[WORK REQUIRED]
Among the records that follow, set down only the lines from the one containing "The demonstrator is" to the one containing "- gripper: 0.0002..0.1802", both included, exactly.

(Records from a dataset)
*** Block opens ***

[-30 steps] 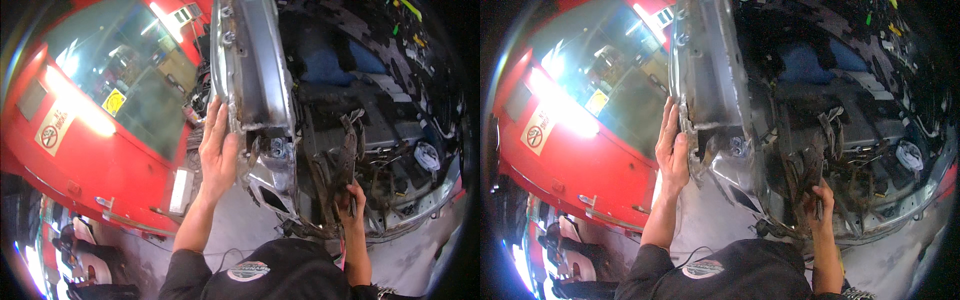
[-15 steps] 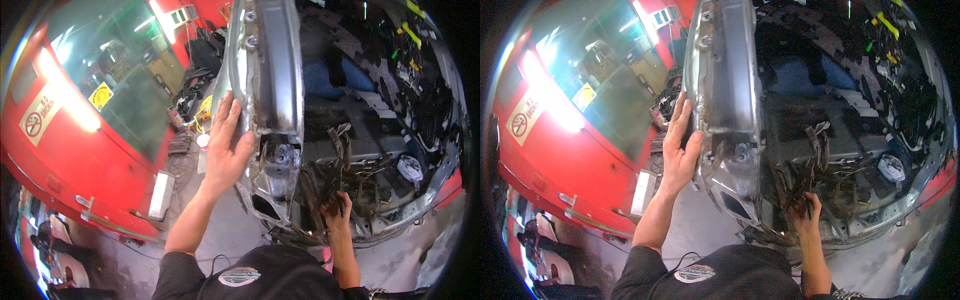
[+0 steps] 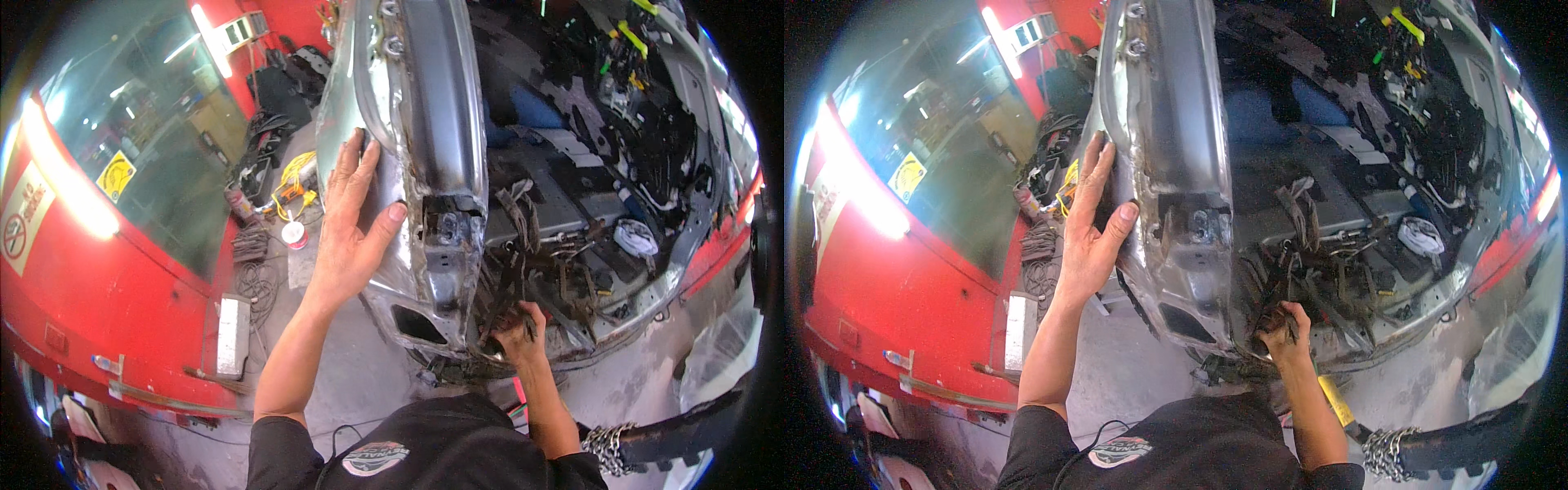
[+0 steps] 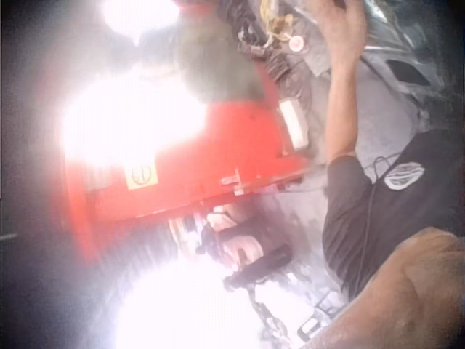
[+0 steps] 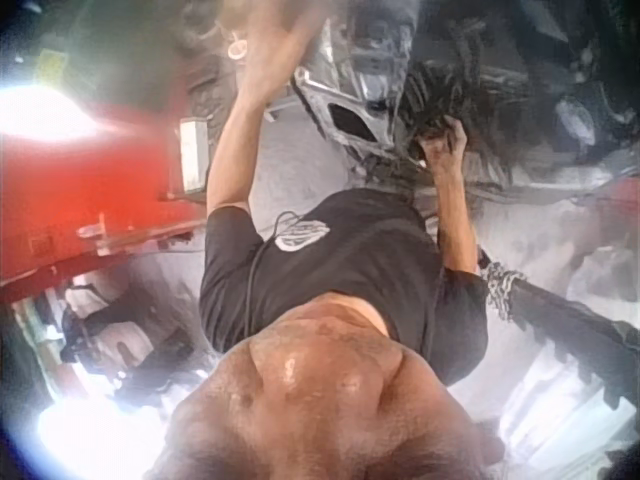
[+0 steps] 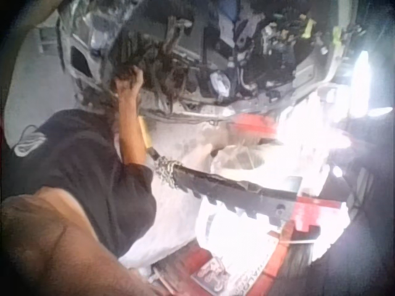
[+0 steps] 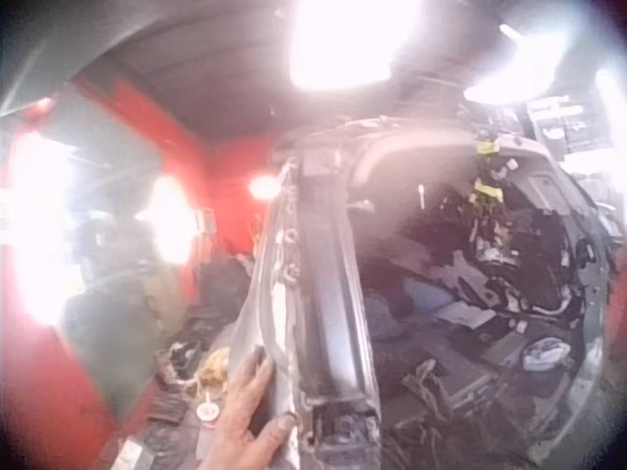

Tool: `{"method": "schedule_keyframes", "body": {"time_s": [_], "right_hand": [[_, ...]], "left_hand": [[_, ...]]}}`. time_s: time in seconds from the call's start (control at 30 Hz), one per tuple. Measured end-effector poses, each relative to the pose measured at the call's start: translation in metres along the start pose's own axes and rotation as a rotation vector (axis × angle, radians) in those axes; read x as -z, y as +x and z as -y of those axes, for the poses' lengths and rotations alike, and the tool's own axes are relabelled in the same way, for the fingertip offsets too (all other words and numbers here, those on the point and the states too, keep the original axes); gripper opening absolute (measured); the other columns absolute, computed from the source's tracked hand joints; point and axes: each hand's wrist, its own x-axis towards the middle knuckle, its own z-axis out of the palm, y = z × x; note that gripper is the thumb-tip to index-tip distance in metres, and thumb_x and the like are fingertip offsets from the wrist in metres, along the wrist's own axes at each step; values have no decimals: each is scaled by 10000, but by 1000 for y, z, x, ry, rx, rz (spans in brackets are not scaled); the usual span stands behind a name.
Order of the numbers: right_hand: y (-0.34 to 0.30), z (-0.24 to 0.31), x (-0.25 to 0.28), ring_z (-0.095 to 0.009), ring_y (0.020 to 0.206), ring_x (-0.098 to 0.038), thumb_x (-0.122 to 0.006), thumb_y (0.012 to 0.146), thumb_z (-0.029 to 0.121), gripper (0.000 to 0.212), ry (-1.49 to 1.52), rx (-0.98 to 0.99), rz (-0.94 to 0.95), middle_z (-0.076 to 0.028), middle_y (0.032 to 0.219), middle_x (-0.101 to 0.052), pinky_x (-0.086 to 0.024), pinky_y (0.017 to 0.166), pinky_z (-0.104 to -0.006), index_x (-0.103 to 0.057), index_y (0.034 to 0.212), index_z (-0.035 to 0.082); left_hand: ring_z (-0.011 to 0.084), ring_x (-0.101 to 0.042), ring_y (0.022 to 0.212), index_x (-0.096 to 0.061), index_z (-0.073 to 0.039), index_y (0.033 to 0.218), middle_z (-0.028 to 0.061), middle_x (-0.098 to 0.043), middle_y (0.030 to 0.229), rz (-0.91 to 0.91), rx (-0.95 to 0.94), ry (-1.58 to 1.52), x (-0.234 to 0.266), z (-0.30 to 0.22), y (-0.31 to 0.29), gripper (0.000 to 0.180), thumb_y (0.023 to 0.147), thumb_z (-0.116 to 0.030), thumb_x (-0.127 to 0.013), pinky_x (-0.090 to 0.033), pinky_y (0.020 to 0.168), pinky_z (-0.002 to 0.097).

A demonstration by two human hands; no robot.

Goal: The person uses locking pliers to pull and align a damaged metal panel on the front fender of a silver car. They repeatedly clamp and adjust the metal edge, then visually check the alignment by running their hands along the panel surface.

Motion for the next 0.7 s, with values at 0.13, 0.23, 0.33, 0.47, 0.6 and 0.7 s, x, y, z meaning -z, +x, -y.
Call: {"method": "schedule_keyframes", "body": {"time_s": [0.13,0.23,0.33,0.47,0.6,0.7], "right_hand": [[-27,8,-12,-238,1083,-607,-631,887,427,388,30,66,-59,-63,1086,-680,-439,937,-460,-672,1126,125],[-33,17,-8,-230,1056,-615,-627,910,447,430,91,100,-3,-65,1088,-687,-460,913,-405,-667,1183,118],[-33,42,33,-219,996,-639,-562,956,452,464,48,106,-3,-65,1096,-696,-512,850,-401,-661,1237,96],[-31,90,64,-230,920,-648,-628,919,365,390,-231,228,-261,-79,1051,-695,-511,802,-402,-674,1186,83],[21,114,97,-202,863,-629,-695,868,307,411,-761,309,-312,-80,1016,-689,-504,788,-377,-666,1181,42],[72,98,138,-252,940,-664,-728,904,247,372,-1409,538,-267,-160,1036,-731,-504,820,-395,-686,1139,-39]], "left_hand": [[335,-237,1552,-393,-29,1569,215,-286,1662,14,-42,10,-13,-1,4,667,1008,-313,-618,-174,1252,445],[298,-292,1533,-463,-50,1538,188,-348,1641,-34,-71,61,-14,-11,4,523,1040,-190,-543,-205,1243,421],[317,-347,1505,-493,-13,1506,206,-415,1596,-144,-92,121,-20,-16,-2,481,1075,-227,-484,-232,1232,422],[284,-352,1502,-499,-5,1501,175,-434,1593,-185,-147,93,-40,-12,1,465,1089,-210,-430,-235,1233,409],[287,-352,1503,-500,-6,1501,180,-445,1584,-206,-95,130,-44,-10,-1,488,1087,-250,-417,-229,1236,416],[292,-349,1504,-509,-7,1493,176,-458,1575,-214,-18,270,-35,-11,-2,514,1083,-299,-408,-220,1240,415]]}}
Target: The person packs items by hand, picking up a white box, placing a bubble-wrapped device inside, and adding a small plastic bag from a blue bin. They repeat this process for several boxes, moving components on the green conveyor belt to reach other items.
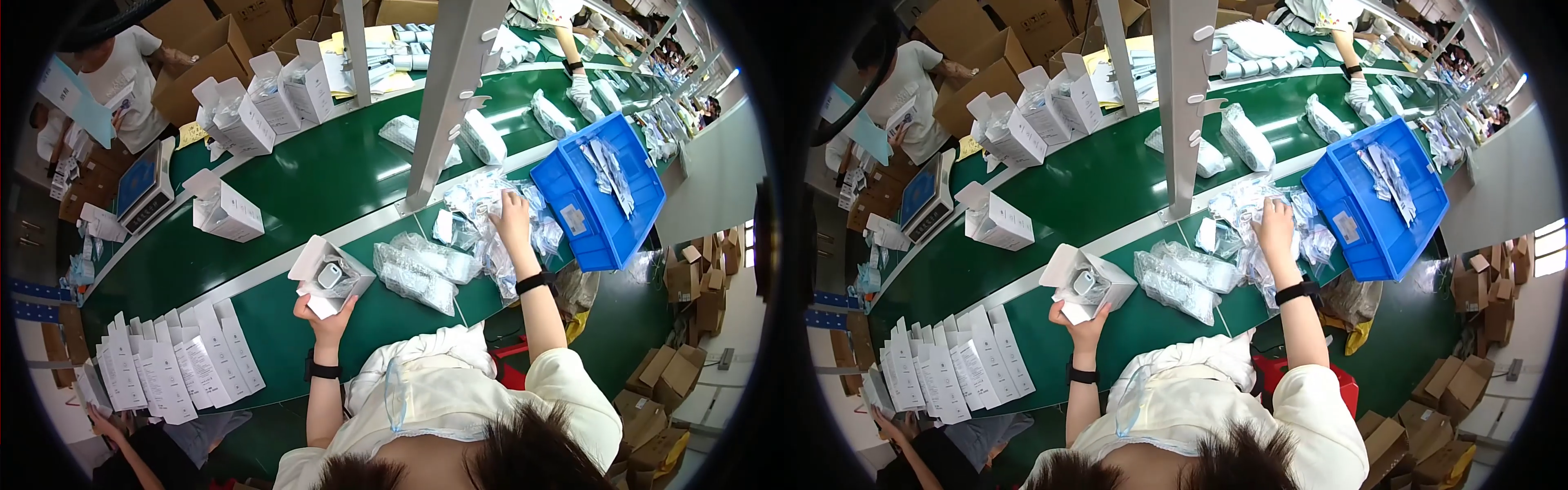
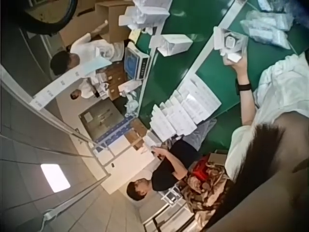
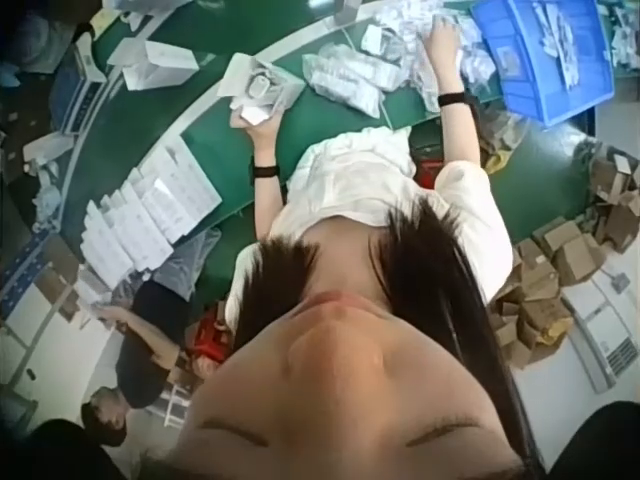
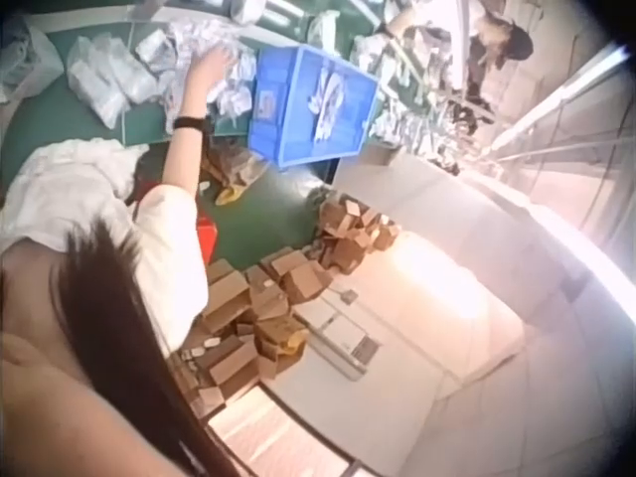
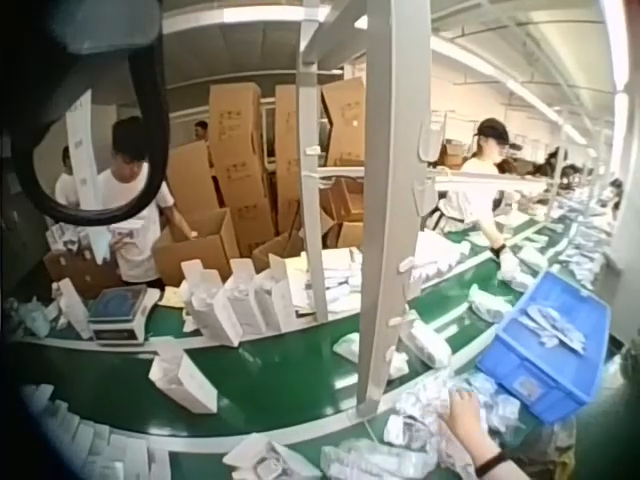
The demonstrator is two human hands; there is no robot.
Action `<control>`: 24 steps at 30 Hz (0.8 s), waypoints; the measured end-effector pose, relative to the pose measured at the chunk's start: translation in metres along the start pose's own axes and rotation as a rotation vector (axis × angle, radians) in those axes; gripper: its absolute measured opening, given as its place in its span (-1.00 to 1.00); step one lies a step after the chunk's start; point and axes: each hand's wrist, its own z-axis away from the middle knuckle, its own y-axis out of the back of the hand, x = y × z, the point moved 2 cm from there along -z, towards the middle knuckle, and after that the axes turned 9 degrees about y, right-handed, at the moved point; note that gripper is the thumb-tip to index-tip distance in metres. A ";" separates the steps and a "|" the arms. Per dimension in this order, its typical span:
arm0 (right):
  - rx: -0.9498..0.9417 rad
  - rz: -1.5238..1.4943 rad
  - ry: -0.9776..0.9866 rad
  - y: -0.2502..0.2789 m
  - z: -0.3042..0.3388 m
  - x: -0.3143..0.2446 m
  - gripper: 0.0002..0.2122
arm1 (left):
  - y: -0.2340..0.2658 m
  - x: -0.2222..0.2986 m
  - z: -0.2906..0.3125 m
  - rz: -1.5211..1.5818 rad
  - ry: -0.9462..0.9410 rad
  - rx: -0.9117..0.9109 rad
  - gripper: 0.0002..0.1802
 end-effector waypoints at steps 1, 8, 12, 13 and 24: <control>0.003 0.005 -0.004 -0.010 0.003 0.022 -0.64 | -0.005 -0.001 -0.002 0.020 0.012 -0.011 -0.06; -0.333 -0.288 0.034 -0.027 0.013 0.046 -0.73 | 0.015 0.004 -0.001 -0.051 0.113 -0.064 -0.09; -0.060 -0.410 0.207 -0.010 0.008 0.037 -0.77 | 0.019 0.032 -0.015 0.015 0.134 -0.127 -0.12; -0.029 -0.353 0.266 -0.008 0.007 0.036 -0.75 | 0.019 0.037 -0.020 0.050 0.123 -0.153 -0.13; -0.440 -0.114 -0.105 -0.021 0.043 0.022 -0.61 | 0.027 0.067 -0.034 -0.077 0.141 -0.139 -0.47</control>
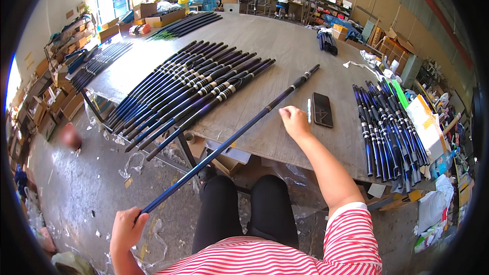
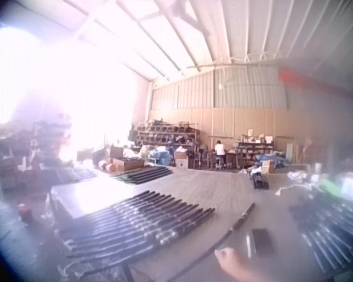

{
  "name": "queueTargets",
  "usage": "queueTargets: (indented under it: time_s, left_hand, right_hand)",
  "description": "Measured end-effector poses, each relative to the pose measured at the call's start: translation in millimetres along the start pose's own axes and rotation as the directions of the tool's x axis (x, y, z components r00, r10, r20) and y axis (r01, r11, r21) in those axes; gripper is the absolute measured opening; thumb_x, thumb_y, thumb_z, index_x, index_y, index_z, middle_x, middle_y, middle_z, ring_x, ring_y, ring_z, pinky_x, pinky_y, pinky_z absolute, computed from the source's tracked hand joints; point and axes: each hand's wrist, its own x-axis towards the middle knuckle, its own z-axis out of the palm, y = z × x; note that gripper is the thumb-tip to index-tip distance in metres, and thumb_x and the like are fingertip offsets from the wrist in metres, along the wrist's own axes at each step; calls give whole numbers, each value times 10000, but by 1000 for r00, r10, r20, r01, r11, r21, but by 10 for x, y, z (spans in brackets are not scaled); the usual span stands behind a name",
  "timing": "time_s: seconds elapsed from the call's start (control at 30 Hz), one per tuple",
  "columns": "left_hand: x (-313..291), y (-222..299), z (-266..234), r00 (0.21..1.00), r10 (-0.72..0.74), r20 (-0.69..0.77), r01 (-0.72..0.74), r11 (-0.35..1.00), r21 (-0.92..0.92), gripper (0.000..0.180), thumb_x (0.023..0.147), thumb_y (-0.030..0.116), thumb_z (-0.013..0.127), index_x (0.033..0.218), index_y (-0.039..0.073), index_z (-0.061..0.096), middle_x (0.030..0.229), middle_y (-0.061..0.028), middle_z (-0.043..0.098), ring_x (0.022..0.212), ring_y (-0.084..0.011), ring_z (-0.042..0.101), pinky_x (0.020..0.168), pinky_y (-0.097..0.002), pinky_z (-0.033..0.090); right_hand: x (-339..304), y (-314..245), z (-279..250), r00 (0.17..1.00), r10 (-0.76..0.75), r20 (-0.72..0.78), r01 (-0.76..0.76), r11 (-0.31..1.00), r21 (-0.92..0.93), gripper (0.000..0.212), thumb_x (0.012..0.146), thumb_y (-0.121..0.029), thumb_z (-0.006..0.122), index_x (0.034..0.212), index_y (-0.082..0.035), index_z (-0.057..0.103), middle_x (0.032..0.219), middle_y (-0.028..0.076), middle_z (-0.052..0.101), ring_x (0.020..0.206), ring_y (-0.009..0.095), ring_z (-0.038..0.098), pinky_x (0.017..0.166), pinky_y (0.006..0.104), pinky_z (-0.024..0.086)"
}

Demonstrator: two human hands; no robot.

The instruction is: The person handles several fishing rods one by one, picking them up from a table, turning them over, and using a marker to label or mark the rods while they are supported on a table.

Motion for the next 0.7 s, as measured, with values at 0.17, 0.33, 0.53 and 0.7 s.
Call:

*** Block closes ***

[RESPONSE TO THIS EXERCISE]
The demonstrator is two human hands; there is no robot.
Action `<control>`: 24 steps at 30 Hz (0.8 s), waypoints; the measured end-effector pose, relative to the pose measured at the chunk's start: translation in metres along the start pose's own axes and rotation as a rotation vector (axis × angle, radians) in those axes; gripper: its absolute measured opening, given as its place in its span (-1.00 to 1.00); step one lies a step after the chunk's start; point and axes: each hand's wrist, its own z-axis away from the middle knuckle, its own y-axis out of the back of the hand, x = y × z, the point moved 2 cm from there along -z, towards the middle knuckle, and after that the axes turned 9 degrees about y, right-handed, at the moved point; note that gripper is the thumb-tip to index-tip distance in metres. A ";" separates the steps and a "|" the arms. Per dimension in this order, its typical span:
arm0 (right):
  - rx: -0.9498..0.9417 rad
  - rz: -1.5238..1.4943 rad
  - ry: -0.9776..0.9866 rad
  - y: -0.2502..0.2789 m
  - z: -0.3042..0.3388 m
  - x: -0.3143..0.2446 m
  - gripper: 0.0002..0.2122
arm1 (left):
  - y: -0.2340..0.2658 m
  - x: -0.2222..0.2986 m
  - z: -0.2906..0.3125 m
  - rz: -1.5211..1.5818 rad
  - ry: -0.9462..0.9410 rad
  - rx: -0.9117..0.9109 rad
  - gripper: 0.0002..0.1802

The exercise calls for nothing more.